*RAW DATA:*
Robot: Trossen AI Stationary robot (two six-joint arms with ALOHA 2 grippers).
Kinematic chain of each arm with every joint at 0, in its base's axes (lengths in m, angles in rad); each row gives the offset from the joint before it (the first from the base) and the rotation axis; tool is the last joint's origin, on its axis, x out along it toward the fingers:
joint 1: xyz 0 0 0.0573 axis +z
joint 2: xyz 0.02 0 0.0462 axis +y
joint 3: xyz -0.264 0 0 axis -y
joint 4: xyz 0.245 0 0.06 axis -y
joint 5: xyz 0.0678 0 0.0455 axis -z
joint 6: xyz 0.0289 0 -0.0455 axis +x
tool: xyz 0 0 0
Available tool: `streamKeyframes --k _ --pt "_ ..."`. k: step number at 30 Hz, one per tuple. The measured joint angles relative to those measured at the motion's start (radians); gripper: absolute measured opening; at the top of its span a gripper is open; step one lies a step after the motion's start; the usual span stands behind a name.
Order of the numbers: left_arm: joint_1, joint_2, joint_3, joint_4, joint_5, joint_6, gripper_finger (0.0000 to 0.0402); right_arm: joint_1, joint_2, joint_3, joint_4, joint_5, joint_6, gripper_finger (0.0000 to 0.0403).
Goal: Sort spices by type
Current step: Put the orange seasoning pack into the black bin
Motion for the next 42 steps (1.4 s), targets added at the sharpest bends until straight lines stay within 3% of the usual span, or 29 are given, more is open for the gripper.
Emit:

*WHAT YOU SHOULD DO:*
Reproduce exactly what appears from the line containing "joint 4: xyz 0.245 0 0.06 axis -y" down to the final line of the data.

*TASK SOLUTION:*
joint 4: xyz 0.245 0 0.06 axis -y
joint 5: xyz 0.0678 0 0.0455 axis -z
joint 6: xyz 0.0289 0 -0.0455 axis +x
tool: xyz 0 0 0
Available tool: `streamKeyframes --k _ --pt "_ ..."`. k: step number at 30 Hz, one per tuple. The measured joint angles relative to those measured at the motion's start (radians); gripper: absolute measured opening; at the top of its span a gripper is open; step one lies a step after the motion's start; the usual span stands behind a name.
Order of the numbers: left_arm: joint_1, joint_2, joint_3, joint_4, joint_5, joint_6, gripper_finger (0.0000 to 0.0402); right_arm: joint_1, joint_2, joint_3, joint_4, joint_5, joint_6, gripper_finger (0.0000 to 0.0403).
Goal: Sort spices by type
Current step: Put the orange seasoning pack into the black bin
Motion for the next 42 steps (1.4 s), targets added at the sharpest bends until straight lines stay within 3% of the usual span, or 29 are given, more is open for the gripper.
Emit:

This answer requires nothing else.